### EXTRACTED RECORDS
────────────────────

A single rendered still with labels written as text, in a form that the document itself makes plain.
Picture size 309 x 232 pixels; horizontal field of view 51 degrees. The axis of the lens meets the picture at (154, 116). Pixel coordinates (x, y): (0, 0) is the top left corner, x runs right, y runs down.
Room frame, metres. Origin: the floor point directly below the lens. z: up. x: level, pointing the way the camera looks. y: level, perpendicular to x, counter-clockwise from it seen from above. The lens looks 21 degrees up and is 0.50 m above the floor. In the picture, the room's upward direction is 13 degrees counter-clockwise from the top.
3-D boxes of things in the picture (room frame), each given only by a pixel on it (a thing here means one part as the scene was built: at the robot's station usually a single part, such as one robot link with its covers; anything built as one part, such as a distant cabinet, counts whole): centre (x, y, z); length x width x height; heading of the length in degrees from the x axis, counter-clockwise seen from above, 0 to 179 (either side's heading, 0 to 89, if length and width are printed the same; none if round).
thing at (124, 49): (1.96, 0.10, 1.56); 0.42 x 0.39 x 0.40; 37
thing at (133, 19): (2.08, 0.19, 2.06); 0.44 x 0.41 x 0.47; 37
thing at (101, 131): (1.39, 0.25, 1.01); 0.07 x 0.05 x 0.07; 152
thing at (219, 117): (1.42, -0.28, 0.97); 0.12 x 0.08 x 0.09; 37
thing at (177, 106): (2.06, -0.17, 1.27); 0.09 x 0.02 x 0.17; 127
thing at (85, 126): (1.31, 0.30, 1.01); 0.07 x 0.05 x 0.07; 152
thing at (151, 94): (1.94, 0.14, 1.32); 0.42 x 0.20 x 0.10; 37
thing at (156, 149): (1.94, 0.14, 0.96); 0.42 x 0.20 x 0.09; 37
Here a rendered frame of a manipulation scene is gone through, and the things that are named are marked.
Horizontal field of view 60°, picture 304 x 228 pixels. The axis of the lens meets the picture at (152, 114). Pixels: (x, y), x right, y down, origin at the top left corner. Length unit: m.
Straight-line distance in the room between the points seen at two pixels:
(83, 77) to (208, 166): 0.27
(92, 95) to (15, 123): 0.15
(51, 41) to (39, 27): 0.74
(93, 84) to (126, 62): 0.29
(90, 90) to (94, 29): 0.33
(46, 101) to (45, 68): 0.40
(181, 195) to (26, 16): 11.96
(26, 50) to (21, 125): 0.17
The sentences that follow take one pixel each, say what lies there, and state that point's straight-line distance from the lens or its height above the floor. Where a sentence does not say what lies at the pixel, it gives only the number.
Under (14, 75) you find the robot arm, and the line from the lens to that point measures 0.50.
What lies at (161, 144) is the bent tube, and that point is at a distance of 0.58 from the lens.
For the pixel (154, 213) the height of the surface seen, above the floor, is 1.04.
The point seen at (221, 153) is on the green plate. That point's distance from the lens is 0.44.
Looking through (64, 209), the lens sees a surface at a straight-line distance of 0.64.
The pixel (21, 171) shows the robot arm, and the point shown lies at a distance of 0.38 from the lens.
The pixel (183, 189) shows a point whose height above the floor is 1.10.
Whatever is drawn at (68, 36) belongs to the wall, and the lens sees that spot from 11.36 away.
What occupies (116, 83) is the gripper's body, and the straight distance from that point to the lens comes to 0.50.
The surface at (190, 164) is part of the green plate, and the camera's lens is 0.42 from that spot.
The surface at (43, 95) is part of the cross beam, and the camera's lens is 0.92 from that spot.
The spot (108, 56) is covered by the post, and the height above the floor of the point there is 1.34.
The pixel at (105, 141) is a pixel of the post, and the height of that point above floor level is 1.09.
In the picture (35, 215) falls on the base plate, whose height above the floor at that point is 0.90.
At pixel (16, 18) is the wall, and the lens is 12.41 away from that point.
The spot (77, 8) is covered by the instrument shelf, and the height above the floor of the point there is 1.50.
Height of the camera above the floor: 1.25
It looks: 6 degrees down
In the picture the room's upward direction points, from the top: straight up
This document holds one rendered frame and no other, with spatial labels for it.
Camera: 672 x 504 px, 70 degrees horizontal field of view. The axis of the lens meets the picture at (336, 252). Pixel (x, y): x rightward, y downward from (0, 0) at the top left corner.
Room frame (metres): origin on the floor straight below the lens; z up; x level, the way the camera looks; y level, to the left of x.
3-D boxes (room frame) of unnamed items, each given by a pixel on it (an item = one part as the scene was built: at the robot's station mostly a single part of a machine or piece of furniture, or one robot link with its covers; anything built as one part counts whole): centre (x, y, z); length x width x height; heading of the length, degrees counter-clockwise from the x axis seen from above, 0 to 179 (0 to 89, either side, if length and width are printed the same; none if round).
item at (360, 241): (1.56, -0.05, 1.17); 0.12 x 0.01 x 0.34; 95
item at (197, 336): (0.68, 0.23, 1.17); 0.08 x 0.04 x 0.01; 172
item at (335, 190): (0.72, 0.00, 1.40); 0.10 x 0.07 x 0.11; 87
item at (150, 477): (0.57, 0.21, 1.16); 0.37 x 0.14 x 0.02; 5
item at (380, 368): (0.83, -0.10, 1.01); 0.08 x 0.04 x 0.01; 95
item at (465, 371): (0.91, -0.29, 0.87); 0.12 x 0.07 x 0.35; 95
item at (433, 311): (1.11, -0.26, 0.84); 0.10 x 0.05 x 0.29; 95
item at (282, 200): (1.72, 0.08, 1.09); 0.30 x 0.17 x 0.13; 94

────────────────────

### REQUIRED WORK
Output the listing verbatim through the "Picture size 309" line.

### OUTPUT
A single rendered still with labels written as text, in a form that the document itself makes plain.
Picture size 309 x 232 pixels; horizontal field of view 51 degrees. The axis of the lens meets the picture at (154, 116). Pixel coordinates (x, y): (0, 0) is the top left corner, x runs right, y runs down.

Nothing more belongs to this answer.